Trading off safety and performance in the kernel

Posted May 14, 2015 17:13 UTC (Thu) by marcH (subscriber, #57642)
In reply to: Trading off safety and performance in the kernel by neilbrown
Parent article: Trading off safety and performance in the kernel

> Any app worthy of the name will have called 'fsync' before giving you a visual indication that the save has completed. emacs certainly does. [...]
> And of course, any real app would have auto-saved every few minutes so even in a disaster you wouldn't lose more than a few minutes work.

"Don't break userspace" - even userspace bugs.

Trading off safety and performance in the kernel

Posted May 14, 2015 22:31 UTC (Thu) by neilbrown (subscriber, #359) [Link] (4 responses)

> "Don't break userspace" - even userspace bugs.

If userspace needs the kernel to call sync before crashing then the user-space is already broken. Systems can crash without entering suspend first.

But that is a big "if". Are there actually any non-trivial apps which don't save their data properly?

Trading off safety and performance in the kernel

Posted May 21, 2015 21:58 UTC (Thu) by Wol (subscriber, #4433) [Link]

> Are there actually any non-trivial apps which don't save their data properly?

Okay, it's not linux, but ... MS Word ?

(maybe it's changed, but I OFTEN lose data if I'm working on a document and it crashes - often it's the attempted auto-save that causes the crash :-(

Cheers,
Wol

Trading off safety and performance in the kernel

Posted May 23, 2015 16:20 UTC (Sat) by anton (subscriber, #25547) [Link] (2 responses)

If userspace needs the kernel to call sync before crashing then the user-space is already broken.

No, the file system is broken.

Are there actually any non-trivial apps which don't save their data properly?

No, there are just file systems (e.g., ext4) which do not provide decent guarantees and use this kind of rethoric to justify their poor behaviour. I expect that pretty much all non-trivial applications do not jump all the time through all the hoops that some developers of file systems expect of them; that's because they have no good way to test that they meet the expectations of these file system developers, and most application developers probably have many more urgent things to care about.

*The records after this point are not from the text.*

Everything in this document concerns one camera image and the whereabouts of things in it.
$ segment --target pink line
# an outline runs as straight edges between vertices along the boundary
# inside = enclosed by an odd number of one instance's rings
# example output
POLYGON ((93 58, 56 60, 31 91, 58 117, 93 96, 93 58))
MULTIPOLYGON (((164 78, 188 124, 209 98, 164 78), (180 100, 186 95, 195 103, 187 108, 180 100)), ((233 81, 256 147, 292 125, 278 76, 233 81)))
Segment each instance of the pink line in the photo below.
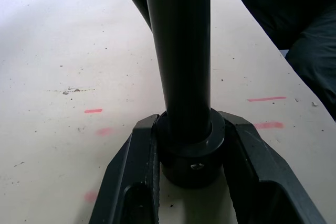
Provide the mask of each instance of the pink line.
POLYGON ((95 109, 95 110, 85 110, 84 113, 99 113, 102 112, 103 109, 95 109))
POLYGON ((249 102, 264 102, 264 101, 271 101, 271 100, 281 100, 286 99, 287 97, 267 97, 267 98, 259 98, 259 99, 247 99, 249 102))
POLYGON ((97 192, 96 191, 88 191, 85 195, 84 195, 84 199, 87 201, 87 202, 90 202, 90 203, 94 203, 97 199, 97 192))
POLYGON ((271 122, 271 123, 255 123, 254 127, 256 129, 271 129, 271 128, 283 129, 285 126, 283 123, 280 122, 271 122))
POLYGON ((99 136, 107 136, 113 132, 112 128, 102 128, 96 131, 96 134, 99 136))

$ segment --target white table
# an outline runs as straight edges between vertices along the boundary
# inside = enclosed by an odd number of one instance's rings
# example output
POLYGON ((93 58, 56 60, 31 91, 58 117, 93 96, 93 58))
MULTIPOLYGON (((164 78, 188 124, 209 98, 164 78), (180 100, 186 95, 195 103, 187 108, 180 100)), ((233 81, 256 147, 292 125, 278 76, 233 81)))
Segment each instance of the white table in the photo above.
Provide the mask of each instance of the white table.
MULTIPOLYGON (((131 0, 0 4, 0 223, 87 223, 136 122, 164 111, 152 34, 131 0)), ((336 223, 335 122, 240 0, 212 0, 211 11, 212 107, 278 122, 260 135, 336 223), (286 98, 247 100, 268 97, 286 98)), ((236 223, 224 178, 160 186, 162 224, 236 223)))

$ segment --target dark pants
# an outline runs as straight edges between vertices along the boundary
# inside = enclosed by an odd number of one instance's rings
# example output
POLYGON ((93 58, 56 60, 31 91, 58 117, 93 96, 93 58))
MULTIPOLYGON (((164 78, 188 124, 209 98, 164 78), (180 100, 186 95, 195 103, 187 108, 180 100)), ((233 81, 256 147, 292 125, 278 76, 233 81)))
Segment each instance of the dark pants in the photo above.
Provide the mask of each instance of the dark pants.
POLYGON ((242 0, 336 119, 336 0, 242 0))

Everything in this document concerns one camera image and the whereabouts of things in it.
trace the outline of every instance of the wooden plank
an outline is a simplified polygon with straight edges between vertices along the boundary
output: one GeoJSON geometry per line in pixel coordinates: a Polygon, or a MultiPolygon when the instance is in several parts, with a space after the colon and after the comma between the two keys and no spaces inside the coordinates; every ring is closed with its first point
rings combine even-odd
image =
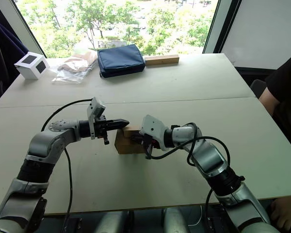
{"type": "Polygon", "coordinates": [[[172,64],[172,63],[179,63],[179,55],[145,57],[146,66],[172,64]]]}

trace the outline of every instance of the navy blue pouch
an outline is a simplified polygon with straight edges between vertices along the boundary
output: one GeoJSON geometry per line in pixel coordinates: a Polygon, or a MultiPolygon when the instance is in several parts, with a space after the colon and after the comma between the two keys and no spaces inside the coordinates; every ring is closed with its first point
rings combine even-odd
{"type": "Polygon", "coordinates": [[[145,61],[135,45],[98,50],[100,76],[104,78],[141,72],[145,61]]]}

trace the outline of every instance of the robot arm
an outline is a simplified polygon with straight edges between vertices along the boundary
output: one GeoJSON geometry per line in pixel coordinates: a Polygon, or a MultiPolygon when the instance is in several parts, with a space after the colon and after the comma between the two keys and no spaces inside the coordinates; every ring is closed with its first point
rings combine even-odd
{"type": "Polygon", "coordinates": [[[104,138],[107,131],[121,129],[128,121],[106,120],[105,106],[92,99],[86,121],[60,120],[36,134],[30,142],[24,163],[0,205],[0,232],[34,232],[40,225],[47,200],[42,197],[49,185],[49,177],[60,155],[70,143],[81,138],[104,138]]]}
{"type": "MultiPolygon", "coordinates": [[[[194,127],[191,124],[182,127],[167,128],[158,119],[147,115],[144,117],[140,134],[144,138],[145,148],[152,148],[153,139],[159,143],[162,150],[179,146],[194,138],[194,127]]],[[[199,128],[196,132],[197,137],[202,133],[199,128]]],[[[183,149],[190,152],[192,143],[183,146],[183,149]]],[[[233,169],[228,165],[224,156],[219,150],[206,139],[195,142],[191,161],[199,172],[207,180],[209,186],[214,191],[217,199],[225,207],[233,224],[240,232],[255,233],[277,233],[278,231],[269,225],[270,221],[265,209],[254,197],[251,191],[243,182],[244,177],[237,176],[233,169]]]]}

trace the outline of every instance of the white table
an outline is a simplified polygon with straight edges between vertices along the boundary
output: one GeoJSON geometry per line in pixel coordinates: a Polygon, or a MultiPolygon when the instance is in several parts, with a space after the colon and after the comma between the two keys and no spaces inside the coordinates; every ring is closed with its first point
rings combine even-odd
{"type": "MultiPolygon", "coordinates": [[[[31,138],[58,106],[0,108],[0,202],[22,165],[31,138]]],[[[85,105],[70,106],[53,120],[86,119],[85,105]]],[[[146,114],[167,126],[195,122],[203,135],[223,140],[231,166],[259,199],[291,195],[291,145],[256,98],[107,104],[107,119],[140,125],[146,114]]],[[[119,155],[109,132],[103,140],[83,139],[68,146],[72,163],[71,212],[205,203],[209,186],[186,164],[183,150],[162,160],[119,155]]],[[[154,155],[162,154],[155,150],[154,155]]],[[[64,213],[69,199],[68,166],[62,155],[45,198],[47,214],[64,213]]]]}
{"type": "Polygon", "coordinates": [[[100,78],[97,66],[82,84],[52,83],[55,76],[51,71],[39,80],[19,76],[1,97],[0,108],[64,105],[93,96],[105,103],[254,97],[224,54],[182,55],[177,65],[106,79],[100,78]]]}

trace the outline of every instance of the white box
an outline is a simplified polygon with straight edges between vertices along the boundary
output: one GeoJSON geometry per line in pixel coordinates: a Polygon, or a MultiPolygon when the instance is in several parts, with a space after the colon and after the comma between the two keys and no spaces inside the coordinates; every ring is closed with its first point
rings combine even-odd
{"type": "Polygon", "coordinates": [[[25,79],[39,79],[49,68],[45,57],[34,52],[28,52],[14,65],[25,79]]]}

Anyway, one example of a broken file system losing data of a popular application (including the autosave files that the application produces regularly) is here.

Trading off safety and performance in the kernel

Posted May 25, 2015 6:52 UTC (Mon) by neilbrown (subscriber, #359) [Link] (1 responses)

> No, the file system is broken.

That makes no sense.

I agree that "If a filesystem needs the kernel to call sync before crashing then the filesystem in already broken" with the understanding that "needs" means "needs in order to protect the data that it is responsible for."
Data that has not yet been written to the filesystem is certainly not the filesystem's reponsibility.
Data that has been written but hasn't been the subject of 'fsync' is also not completely the filesystem's responsibility (unless you mount with '-o sync').

> one example of a broken file system losing data of a popular application

That is a filesystems from decades ago. Yes it was broken, no question. Linux filesystems aren't like that. All non-trivial Linux filesystems do journalling of metadata, which is much safer than synchronous metadata updates. I cannot promise they are all 100% bug free in every release, but I am certain that calling 'sync' in the suspend path isn't going to usefully fix any bug that they might have.

It also sounds like that "popular application", which was emacs, wasn't calling 'fsync' as it should and as it certainly now does.
Yes - bugs should be fixed. But let's not scatter "sys_sync" calls around and pretend that fixes them.

Trading off safety and performance in the kernel

Posted May 25, 2015 9:00 UTC (Mon) by Cyberax (✭ supporter ✭, #52523) [Link]

> That is a filesystems from decades ago. Yes it was broken, no question. Linux filesystems aren't like that. All non-trivial Linux filesystems do journalling of metadata, which is much safer than synchronous metadata updates. I cannot promise they are all 100% bug free in every release, but I am certain that calling 'sync' in the suspend path isn't going to usefully fix any bug that they might have.
As if on cue, today my laptop corrupted my filesystem during suspend/resume. I started synchronization of several large (~200G) directories with lots of small files from our local network and then totally forgot about it. Then I closed the laptop's lid and went home.

Resume failed (yet again) and after reboot my BTRFS filesystem refused to mount.